For any two vector $A,B \in \mathbb{R}^3$, there is a linear map $L_{A,B} : \mathbb{R}^3 \to \mathbb{R}$ defined by $L_{A,B}(C) = Det(A,B,C)$.

To be explicit, if $A = \begin{bmatrix} a_1 \\ a_2 \\ a_3 \end{bmatrix} $, $B = \begin{bmatrix} b_1 \\ b_2 \\ b_3 \end{bmatrix} $, $C = \begin{bmatrix} x \\ y \\ z \end{bmatrix} $,

then $L_{A,B}(C) = \begin{vmatrix} a_1 & b_1 & x \\ a_2 & b_2 & y \\ a_3 & b_3 & z \end{vmatrix} = (a_3b_2 - a_2b_3)x + (a_1b_3 - a_3b_1)y+(a_2b_1-a_1b_2)z$

Any linear map from $\mathbb{R}^n \to \mathbb{R}$ can be represented by a dot product against some fixed vector, and this one is no exception.
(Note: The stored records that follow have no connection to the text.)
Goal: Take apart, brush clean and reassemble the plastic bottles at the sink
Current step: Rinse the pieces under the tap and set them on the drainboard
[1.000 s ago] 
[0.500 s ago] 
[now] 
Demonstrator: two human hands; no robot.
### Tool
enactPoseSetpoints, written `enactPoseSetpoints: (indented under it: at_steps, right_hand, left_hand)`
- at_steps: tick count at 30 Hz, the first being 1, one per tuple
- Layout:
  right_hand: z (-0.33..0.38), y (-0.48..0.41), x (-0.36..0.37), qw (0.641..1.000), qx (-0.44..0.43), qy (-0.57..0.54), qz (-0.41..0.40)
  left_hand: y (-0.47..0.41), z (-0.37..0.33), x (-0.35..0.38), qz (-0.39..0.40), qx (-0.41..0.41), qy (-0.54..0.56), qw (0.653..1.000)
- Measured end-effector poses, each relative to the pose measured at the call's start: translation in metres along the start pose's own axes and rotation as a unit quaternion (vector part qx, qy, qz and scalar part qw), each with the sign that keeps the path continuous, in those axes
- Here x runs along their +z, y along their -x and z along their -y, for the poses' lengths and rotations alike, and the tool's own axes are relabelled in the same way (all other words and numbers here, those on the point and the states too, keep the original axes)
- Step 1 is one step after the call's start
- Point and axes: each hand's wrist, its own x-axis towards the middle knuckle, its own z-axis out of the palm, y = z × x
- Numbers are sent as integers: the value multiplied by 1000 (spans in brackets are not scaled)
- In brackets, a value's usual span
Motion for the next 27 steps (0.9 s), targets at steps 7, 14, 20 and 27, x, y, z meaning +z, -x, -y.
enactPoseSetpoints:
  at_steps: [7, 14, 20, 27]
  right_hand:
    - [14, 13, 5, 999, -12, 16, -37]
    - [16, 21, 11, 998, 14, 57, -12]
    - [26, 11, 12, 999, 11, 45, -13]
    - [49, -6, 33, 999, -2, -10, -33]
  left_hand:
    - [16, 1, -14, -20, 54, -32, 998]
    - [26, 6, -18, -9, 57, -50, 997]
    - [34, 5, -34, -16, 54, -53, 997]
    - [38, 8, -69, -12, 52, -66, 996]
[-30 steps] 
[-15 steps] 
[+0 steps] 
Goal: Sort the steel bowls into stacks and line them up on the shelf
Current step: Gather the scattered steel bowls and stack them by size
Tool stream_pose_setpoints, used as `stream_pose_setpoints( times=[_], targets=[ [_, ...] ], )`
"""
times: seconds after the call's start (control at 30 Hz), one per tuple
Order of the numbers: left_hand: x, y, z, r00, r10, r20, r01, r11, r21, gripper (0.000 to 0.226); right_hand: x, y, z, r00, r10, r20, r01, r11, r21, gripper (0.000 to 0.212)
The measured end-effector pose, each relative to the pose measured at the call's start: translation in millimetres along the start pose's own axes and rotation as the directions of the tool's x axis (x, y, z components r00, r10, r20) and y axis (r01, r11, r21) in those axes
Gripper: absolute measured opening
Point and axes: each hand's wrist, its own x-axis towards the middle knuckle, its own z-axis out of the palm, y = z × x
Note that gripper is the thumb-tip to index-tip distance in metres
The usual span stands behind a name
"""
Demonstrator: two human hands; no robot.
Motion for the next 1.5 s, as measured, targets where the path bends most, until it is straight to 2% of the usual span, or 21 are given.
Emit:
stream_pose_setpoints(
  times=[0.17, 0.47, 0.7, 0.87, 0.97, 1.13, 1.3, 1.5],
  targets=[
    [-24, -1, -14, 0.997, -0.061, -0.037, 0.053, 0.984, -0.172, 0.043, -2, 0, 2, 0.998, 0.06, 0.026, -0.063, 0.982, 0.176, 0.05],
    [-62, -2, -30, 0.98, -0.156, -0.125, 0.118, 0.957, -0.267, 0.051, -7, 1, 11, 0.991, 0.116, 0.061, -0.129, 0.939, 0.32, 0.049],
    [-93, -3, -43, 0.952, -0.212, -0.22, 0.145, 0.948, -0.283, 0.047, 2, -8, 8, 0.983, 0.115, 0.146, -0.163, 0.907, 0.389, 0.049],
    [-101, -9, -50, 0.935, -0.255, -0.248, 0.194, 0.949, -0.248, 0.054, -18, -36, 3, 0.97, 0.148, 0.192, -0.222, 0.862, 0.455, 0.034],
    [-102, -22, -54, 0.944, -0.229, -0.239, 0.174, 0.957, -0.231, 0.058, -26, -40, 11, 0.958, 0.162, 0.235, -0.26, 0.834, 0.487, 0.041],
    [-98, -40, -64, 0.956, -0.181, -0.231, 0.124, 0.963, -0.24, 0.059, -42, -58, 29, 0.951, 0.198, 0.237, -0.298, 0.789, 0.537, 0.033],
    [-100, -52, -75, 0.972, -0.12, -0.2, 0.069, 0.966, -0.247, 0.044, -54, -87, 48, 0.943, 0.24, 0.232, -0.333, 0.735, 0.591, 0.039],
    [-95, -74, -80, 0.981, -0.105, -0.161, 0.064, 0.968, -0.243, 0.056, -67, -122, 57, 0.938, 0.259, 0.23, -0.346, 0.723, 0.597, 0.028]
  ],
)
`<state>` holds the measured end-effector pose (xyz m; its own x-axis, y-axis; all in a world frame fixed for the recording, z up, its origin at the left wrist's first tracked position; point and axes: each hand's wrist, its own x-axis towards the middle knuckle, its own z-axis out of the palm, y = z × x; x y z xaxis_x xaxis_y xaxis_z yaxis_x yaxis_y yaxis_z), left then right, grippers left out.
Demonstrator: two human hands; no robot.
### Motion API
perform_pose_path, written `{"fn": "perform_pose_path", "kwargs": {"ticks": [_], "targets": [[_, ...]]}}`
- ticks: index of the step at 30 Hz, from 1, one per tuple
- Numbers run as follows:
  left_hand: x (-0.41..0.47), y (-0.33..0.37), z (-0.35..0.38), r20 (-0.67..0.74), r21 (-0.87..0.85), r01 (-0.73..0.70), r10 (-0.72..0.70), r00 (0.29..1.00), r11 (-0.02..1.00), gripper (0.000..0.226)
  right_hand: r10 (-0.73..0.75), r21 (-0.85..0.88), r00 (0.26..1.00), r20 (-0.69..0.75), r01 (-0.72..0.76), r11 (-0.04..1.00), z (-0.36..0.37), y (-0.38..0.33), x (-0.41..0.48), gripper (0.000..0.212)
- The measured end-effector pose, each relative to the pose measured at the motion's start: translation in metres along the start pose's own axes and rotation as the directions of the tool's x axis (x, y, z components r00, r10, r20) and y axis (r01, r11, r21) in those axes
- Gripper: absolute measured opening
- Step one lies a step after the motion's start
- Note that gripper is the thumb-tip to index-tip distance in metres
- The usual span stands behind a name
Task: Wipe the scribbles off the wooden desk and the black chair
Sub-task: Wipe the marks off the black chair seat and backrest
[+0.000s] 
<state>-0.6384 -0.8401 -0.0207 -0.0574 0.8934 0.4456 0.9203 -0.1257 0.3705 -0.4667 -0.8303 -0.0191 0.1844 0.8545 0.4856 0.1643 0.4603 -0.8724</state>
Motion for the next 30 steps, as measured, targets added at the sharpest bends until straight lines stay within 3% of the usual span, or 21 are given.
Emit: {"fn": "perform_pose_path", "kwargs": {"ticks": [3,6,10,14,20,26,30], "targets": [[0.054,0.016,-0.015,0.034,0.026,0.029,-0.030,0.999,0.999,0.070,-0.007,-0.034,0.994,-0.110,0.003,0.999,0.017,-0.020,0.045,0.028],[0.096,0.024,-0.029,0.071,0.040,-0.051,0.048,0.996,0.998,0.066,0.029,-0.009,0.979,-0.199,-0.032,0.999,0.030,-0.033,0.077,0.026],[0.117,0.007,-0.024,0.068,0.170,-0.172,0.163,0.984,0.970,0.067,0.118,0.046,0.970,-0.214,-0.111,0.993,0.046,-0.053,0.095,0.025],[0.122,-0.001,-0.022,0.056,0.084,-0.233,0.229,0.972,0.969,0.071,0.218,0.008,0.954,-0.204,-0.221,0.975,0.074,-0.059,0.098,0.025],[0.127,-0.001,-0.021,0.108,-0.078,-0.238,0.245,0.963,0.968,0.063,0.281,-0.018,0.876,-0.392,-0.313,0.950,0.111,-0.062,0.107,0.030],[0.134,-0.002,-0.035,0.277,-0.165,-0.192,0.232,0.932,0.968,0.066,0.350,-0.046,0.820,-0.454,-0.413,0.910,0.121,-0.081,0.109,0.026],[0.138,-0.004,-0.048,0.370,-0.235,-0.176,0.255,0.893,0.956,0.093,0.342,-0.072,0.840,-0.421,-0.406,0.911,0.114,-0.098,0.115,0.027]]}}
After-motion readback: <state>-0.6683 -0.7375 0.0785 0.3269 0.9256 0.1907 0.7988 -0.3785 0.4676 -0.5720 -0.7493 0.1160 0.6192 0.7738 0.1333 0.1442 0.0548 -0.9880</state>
In fact, from the formula above we see that

$$ L_{A,B}(C) = \begin{bmatrix} a_3b_2 - a_2b_3 \\ a_1b_3-a_3b_1 \\ a_2b_1-a_1b_2 \end{bmatrix} \cdot \begin{bmatrix} x \\ y \\ z \end{bmatrix} $$

This is a pretty special vector, and it depends only on $A$ and $B$, so let's define $$A \times B = \begin{bmatrix} a_3b_2 - a_2b_3 \\ a_1b_3-a_3b_1 \\ a_2b_1-a_1b_2 \end{bmatrix}$$

Now we can rewrite this as $L_{A,B}(C) = (A\times B)\cdot C$. Recalling the definition of $L_{A,B}$, we see that

$$\color{blue}{Det(A,B,C) = (A\times B)\cdot C}$$

This is the defining feature of the cross product, and the most important thing to realize about it. In words:

$$\color{blue}{\text{The signed volume of the parallelepiped formed by $A,B$ and $C$}}$$

$$\color{blue}{\text{is the dot product of $A\times B$ with $C$ }}$$

Now we can immediately see that $A\times B$ is perpendicular to both $A$ and $B$:

$$(A\times B)\cdot B = Det(A,B,B) = 0$$ $$\text{and}$$ $$(A \times B)\cdot A = Det(A,B,A) = 0$$

Now we can try to compute the length of $A\times B$. $$ \left|\left|(A\times B)\right|\right|^2 = (A\times B) \cdot (A\times B) = Det(A,B,A\times B)$$

But geometrically, $Det(A,B,A\times b)$ is the signed volume of the parallelepiped formed by $A$, $B$, and $A\times B$. By the above equation, this sign is positive (since it is equal to a square). Since $A\times B$ is perpendicular to both $A$ and $B$, then by geometry, the volume of the parallelepiped is the length of $A \times B$ times the area of the parallelogram formed by $A$ and $B$. So

$$\left|\left|(A\times B)\right|\right|^2 = \left|\left|(A\times B)\right|\right| (\text{Area of parallelogram spanned by $A$ and $B$})$$

So finally,

$$\left|\left|(A\times B)\right|\right| = \text{Area of parallelogram spanned by $A$ and $B$}$$

This is a little longer than the other answers, but hopefully it show you where the dot product really comes from and why it is natural. In particular, the characterizing property in blue above is THE thing you should remember about cross products. All the other properties flow from that one (perpendicularity, pointing in positive direction, and length).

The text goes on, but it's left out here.